Your task = Please restate, word for word, the lines below that begin at the one with "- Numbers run" and end at the one with "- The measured". Leave out all other lines.

################

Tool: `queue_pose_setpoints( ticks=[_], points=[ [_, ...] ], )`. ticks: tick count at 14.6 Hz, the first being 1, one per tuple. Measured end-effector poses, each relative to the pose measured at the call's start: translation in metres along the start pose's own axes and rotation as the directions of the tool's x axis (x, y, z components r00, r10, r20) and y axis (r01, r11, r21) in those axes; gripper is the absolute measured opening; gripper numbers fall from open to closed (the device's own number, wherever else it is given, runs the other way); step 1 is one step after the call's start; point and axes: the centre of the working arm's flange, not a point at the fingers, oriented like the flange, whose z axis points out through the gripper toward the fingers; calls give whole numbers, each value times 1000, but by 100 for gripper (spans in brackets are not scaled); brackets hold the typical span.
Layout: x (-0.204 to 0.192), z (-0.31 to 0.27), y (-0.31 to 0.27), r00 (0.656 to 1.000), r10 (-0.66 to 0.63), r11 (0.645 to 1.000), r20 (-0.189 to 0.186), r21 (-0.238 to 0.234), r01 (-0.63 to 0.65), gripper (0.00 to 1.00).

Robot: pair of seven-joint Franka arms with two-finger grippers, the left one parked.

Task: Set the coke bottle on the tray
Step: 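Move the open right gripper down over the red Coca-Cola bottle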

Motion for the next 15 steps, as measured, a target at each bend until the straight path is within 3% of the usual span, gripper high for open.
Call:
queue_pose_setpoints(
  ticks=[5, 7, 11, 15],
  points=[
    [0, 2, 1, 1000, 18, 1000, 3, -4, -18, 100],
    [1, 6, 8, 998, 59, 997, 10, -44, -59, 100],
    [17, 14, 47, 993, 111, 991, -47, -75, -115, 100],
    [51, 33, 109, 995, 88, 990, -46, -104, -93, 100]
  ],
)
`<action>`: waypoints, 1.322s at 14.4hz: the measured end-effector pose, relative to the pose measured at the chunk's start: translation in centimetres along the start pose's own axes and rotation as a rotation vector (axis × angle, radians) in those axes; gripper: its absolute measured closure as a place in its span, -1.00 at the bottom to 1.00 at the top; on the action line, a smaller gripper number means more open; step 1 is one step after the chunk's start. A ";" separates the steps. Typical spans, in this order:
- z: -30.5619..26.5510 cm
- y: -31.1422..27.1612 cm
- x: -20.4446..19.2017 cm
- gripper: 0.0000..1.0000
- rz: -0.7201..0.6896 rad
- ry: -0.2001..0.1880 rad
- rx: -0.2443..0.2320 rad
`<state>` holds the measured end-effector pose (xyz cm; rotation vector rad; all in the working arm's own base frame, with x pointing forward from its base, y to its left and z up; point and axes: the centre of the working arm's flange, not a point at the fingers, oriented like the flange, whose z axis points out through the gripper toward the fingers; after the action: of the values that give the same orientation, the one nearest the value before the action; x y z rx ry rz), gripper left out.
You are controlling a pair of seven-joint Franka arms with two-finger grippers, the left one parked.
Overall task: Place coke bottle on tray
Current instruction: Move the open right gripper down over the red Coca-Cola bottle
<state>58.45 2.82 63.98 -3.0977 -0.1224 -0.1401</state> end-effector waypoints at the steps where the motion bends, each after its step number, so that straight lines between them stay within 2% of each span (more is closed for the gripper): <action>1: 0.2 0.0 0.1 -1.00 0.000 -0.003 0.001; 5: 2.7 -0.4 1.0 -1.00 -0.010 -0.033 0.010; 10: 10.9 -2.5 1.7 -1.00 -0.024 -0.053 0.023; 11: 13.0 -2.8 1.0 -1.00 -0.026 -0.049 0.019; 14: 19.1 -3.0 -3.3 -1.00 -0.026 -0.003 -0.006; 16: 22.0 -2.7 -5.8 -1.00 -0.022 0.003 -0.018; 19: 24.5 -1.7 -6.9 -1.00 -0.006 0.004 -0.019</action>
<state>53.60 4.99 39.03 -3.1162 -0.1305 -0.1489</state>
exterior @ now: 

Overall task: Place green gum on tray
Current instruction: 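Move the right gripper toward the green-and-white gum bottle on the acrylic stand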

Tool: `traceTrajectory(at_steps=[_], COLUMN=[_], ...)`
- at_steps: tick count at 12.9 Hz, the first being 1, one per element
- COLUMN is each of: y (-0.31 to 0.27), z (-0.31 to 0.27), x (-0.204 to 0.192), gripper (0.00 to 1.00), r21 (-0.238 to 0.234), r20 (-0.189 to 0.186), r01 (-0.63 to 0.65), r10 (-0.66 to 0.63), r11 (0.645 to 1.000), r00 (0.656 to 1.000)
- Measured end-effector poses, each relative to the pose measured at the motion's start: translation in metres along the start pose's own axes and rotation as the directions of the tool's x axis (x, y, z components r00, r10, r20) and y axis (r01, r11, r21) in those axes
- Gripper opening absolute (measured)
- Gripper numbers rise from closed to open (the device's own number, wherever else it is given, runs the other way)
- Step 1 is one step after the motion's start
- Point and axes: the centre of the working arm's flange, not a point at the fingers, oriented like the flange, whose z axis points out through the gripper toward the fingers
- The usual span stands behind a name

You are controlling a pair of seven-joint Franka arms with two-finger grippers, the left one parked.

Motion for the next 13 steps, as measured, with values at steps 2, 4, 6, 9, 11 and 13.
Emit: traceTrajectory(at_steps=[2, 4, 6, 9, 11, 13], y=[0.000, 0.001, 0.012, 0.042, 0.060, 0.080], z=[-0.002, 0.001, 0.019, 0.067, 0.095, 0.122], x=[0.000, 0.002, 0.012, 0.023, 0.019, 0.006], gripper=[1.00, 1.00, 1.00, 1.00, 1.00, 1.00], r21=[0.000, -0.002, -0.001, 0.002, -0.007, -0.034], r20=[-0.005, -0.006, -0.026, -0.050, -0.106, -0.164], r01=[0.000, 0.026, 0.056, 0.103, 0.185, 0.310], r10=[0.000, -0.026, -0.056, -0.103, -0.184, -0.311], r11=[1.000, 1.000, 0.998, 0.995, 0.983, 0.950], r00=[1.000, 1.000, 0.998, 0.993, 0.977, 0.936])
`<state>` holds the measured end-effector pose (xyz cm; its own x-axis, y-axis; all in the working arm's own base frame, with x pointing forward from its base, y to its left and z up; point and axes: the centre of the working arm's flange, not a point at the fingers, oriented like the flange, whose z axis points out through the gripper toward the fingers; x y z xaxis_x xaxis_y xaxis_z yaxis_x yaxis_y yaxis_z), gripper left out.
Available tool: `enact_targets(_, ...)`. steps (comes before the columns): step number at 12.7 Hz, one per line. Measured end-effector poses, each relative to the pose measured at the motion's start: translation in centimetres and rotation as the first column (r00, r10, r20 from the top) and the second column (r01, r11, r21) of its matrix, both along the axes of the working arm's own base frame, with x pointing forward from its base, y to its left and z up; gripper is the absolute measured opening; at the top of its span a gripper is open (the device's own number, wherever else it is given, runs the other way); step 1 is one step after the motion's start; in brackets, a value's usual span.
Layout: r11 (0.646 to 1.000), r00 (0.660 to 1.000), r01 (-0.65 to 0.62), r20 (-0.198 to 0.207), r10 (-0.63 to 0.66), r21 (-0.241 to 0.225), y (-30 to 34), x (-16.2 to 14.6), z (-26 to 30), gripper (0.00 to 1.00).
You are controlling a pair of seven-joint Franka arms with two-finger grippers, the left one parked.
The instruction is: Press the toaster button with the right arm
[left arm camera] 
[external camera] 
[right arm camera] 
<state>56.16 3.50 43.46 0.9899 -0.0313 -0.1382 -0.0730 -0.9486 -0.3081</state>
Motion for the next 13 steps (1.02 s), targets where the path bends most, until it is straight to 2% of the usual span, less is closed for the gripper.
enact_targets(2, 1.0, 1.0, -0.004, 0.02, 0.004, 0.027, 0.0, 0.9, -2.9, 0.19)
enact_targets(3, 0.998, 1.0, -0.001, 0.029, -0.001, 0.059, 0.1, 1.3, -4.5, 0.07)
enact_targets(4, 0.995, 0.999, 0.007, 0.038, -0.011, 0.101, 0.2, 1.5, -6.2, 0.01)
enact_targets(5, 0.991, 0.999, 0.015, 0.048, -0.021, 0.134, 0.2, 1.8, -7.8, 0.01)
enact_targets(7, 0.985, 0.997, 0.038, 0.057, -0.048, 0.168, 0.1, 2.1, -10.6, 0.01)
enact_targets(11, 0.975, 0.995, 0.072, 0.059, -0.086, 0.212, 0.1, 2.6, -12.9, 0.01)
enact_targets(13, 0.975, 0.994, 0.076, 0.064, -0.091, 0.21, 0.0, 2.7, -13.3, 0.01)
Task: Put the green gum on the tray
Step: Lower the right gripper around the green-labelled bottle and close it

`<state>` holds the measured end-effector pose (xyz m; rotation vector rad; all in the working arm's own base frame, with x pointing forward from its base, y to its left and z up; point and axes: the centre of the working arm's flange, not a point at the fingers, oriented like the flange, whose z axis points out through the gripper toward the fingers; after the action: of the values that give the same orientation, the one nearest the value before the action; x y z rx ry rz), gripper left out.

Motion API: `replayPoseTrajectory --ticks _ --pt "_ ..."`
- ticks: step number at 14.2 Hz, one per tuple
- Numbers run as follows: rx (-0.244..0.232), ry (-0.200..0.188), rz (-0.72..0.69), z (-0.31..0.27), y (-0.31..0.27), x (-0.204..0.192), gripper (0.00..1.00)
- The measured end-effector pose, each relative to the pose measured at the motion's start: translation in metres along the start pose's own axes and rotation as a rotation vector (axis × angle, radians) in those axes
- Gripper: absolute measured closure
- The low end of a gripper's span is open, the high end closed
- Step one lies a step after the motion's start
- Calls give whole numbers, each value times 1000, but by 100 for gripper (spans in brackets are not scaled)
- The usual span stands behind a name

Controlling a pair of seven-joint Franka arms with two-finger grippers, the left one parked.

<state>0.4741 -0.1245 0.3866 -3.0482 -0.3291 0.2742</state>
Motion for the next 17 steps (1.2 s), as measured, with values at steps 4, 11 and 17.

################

Task response =
- Numbers run as follows: rx (-0.244..0.232), ry (-0.200..0.188), rz (-0.72..0.69), z (-0.31..0.27), y (-0.31..0.27), x (-0.204..0.192), gripper (0.00..1.00)
- The measured end-effector pose, each relative to the pose measured at the motion's start: translation in metres along the start pose's own axes and rotation as a rotation vector (axis × angle, radians) in those axes

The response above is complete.